Estate Planning Lessons Learned From My Mom’s Estate

This article is original content written by Manchester, CT Financial Advisor Thomas Scanlon, CFP®, CPA

typed words "Last Will and Testament"

 

My mother passed away this year at age 84.  While her estate was fairly modest, here is some estate planning lessons we learned about her estate.

Give While You Are Alive

 

My mom’s estate was modest.  She had a house, a car and a C.D. Even though her estate was not large she did give her grandchildren several thousand dollars when they turned 16.  This was to be used to pay for college or buy a car or whatever they wanted to use it for.  There were no strings attached.  While our children worked and saved some money when they were teenagers, this gave them a big leg up.  I know it made my mother happy to share with them while she was alive.  My children, of course, were thrilled.  I was just as thrilled.  This is a lesson that, given the opportunity, I will clearly follow.
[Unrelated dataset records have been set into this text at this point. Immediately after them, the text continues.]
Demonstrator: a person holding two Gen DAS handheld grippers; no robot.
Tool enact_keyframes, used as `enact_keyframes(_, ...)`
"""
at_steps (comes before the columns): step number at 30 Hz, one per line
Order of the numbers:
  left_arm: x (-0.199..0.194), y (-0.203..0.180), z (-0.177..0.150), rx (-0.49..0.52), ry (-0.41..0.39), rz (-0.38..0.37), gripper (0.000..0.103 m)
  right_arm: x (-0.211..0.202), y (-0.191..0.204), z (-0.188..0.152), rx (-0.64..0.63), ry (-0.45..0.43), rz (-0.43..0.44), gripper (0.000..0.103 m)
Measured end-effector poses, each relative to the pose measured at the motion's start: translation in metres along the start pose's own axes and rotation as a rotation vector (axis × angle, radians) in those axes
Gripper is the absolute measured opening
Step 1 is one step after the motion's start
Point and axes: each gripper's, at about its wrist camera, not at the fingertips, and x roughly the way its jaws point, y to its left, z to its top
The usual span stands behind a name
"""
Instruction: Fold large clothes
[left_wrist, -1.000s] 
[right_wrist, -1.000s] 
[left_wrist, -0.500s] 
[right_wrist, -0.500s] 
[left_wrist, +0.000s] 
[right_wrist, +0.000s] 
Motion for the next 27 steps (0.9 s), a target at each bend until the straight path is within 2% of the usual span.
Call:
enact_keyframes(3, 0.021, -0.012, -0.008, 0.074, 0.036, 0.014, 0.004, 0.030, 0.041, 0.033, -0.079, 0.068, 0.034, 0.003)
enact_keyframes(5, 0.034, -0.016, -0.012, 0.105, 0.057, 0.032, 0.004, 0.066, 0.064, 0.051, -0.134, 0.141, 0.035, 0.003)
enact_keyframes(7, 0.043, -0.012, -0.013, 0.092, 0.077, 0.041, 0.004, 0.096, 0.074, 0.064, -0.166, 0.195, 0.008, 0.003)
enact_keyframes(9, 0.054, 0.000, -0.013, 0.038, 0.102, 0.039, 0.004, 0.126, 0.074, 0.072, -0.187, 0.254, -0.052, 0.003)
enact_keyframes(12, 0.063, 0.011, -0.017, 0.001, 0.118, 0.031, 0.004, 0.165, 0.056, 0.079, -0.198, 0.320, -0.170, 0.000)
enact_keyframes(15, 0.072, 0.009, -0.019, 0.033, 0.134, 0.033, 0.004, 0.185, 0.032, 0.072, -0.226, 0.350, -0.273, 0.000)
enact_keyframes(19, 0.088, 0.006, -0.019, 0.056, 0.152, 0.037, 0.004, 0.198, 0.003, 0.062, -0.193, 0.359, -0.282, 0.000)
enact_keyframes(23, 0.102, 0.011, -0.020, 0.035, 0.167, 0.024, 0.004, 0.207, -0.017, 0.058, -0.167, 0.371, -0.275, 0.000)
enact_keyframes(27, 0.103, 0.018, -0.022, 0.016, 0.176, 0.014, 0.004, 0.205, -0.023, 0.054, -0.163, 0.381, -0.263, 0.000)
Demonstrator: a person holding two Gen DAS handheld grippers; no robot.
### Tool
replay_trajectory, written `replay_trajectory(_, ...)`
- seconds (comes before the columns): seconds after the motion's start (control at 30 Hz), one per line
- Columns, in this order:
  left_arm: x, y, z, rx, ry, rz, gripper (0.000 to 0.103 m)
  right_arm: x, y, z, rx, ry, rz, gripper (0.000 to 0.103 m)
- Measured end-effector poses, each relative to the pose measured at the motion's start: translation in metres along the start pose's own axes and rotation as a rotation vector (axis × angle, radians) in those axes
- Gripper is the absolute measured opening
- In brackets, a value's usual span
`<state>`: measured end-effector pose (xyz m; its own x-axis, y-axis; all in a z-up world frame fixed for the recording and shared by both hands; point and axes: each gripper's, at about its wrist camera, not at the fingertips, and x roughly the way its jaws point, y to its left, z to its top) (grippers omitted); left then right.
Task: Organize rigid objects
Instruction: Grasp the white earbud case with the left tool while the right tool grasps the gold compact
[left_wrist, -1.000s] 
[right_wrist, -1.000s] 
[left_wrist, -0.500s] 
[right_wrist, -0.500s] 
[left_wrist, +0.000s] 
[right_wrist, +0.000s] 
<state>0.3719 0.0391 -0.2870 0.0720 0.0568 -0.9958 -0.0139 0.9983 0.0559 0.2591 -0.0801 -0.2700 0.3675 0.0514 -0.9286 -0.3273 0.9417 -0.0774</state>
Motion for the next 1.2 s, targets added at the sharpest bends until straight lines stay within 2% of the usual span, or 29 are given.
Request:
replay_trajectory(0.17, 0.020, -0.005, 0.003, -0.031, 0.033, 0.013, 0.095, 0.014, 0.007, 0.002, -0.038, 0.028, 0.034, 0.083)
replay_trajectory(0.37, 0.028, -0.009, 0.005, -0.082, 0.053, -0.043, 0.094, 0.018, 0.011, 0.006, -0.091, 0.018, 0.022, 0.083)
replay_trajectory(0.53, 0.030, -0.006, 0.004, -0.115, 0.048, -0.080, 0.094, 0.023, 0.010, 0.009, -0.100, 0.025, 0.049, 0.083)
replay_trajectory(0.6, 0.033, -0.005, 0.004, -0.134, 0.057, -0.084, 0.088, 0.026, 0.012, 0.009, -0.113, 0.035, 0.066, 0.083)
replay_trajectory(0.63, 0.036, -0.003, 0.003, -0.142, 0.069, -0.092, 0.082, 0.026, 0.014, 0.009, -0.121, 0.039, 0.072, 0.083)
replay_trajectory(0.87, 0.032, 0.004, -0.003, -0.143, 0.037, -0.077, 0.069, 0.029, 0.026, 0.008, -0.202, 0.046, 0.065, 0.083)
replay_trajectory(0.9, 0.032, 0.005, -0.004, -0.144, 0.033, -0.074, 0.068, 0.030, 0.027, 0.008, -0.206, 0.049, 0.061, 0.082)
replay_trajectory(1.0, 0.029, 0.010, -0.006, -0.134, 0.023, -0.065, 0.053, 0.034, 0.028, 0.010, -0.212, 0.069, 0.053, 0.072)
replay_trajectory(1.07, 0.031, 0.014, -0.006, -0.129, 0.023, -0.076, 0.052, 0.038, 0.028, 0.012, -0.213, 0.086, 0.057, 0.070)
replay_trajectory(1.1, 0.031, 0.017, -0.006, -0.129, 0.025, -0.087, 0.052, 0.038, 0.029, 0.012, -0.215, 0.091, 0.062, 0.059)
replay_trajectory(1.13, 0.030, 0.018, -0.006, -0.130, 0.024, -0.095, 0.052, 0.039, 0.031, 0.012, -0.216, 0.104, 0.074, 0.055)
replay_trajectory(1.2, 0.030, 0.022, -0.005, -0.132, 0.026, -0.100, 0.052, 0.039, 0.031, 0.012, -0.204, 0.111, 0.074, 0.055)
This is theme that we also encourage our clients to do with their charity.  Many people are no longer subject to federal estate taxes due to the increase in the federal estate tax exclusion.  The federal estate tax exclusion for 2019 is $11.4 million per individual.  A married couple will be able to exclude $10.9 million from federal estate tax.  This is under the concept of “portability.”  The surviving spouse is allowed to use the deceased spouses unused estate tax exclusion.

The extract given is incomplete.